Literary Baby Names
Literary baby names are a breath of fresh air—or maybe more like a delicious whiff of slightly dusty pages. If the library, a comfy chair next to your favorite bookshelf, or even just a stack of pillows with your Kindle are your happy place, baby will likely be of the same ilk. Teaching baby that every word carries a story, then literary baby girl and boy names are here to whisk you away....
Baby’s literary education can start in many different ways. You can take them back to the beginning with Homer and the ancient Greek philosophers like Plato and Aristotle. You can also start them on a poetry journey with Robert Frost and Sylvia Plath. Or, if you’re more inclined to roll through the pages of Roald Dahl’s and Lewis Carroll’s work, these are whimsical options to last a lifetime. No matter where your feather quill takes you, literary baby names are brimming with stories to tell!
By choosing a literary baby name, you can select the author of your favorite book to share with baby! Sharing novels is one of the greatest joys in the bookishly-inclined life. Now imagine that joy in sharing but tenfold! You have a new best friend to introduce to all of your favorite characters while exploring your new adventure together. They’ll start their journey in this life with a nudge toward another world, or worlds, of your choosing.

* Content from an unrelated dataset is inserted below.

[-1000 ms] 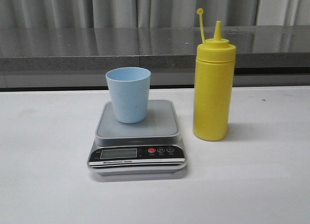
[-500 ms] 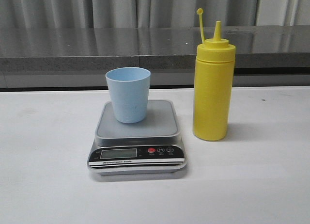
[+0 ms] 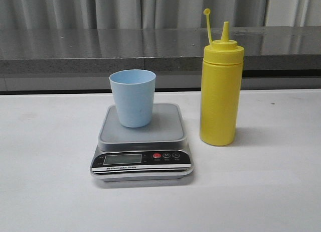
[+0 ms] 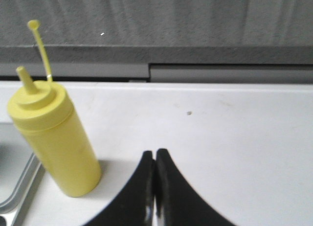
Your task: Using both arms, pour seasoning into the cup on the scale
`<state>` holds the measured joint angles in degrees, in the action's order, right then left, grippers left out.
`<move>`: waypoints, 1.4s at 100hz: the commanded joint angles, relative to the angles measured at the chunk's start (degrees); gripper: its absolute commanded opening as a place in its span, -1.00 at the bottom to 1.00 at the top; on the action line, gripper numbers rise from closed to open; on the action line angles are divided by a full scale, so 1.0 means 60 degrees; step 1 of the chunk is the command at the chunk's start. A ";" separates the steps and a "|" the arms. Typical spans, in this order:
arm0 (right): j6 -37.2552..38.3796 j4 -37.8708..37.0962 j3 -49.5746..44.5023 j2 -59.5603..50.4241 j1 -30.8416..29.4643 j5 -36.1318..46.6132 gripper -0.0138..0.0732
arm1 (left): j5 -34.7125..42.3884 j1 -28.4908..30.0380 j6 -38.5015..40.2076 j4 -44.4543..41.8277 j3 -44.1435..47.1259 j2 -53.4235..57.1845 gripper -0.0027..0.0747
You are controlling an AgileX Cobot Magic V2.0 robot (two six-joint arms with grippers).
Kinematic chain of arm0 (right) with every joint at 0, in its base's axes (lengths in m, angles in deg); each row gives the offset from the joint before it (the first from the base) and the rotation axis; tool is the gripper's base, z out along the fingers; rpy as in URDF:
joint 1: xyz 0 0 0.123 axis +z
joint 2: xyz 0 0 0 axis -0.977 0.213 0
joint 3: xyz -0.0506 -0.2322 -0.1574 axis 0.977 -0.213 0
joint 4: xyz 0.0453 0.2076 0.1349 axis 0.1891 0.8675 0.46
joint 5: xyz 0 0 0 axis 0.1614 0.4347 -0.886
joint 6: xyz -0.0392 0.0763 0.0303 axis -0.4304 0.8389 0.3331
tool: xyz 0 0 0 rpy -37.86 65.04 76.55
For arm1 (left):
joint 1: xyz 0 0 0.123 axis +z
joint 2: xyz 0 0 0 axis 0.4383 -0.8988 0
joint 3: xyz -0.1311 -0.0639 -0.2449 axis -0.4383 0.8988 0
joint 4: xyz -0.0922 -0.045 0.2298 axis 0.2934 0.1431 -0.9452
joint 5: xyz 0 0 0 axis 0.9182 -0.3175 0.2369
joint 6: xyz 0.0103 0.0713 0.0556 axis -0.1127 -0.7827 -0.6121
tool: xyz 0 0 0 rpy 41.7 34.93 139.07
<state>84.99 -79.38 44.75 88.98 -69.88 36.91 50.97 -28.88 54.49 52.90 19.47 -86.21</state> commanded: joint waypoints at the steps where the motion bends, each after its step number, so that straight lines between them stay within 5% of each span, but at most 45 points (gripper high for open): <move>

Share your love of fictional, fantastical, biographical, and any of the other -cal worlds with your newest love by giving them a literary baby name. Invoke the spirit of your favorite authors every day with a literary baby name for the new main character of your life.
Did you know?
George Eliot, considered one of the greatest novelists of all time, was actually the pen name of the brilliant writer Mary Ann Evans. Women authors were not highly regarded or given the same ample opportunity as men during Evans’ lifetime, from 1819–1880. She fought against the societal grain and wrote poems and novels while also working as a journalist and translator! She wrote Adam Bede, The Mill on the Floss, Silas Marner, Middlemarch, and Daniel Deronda, the last taking place just four years before her death.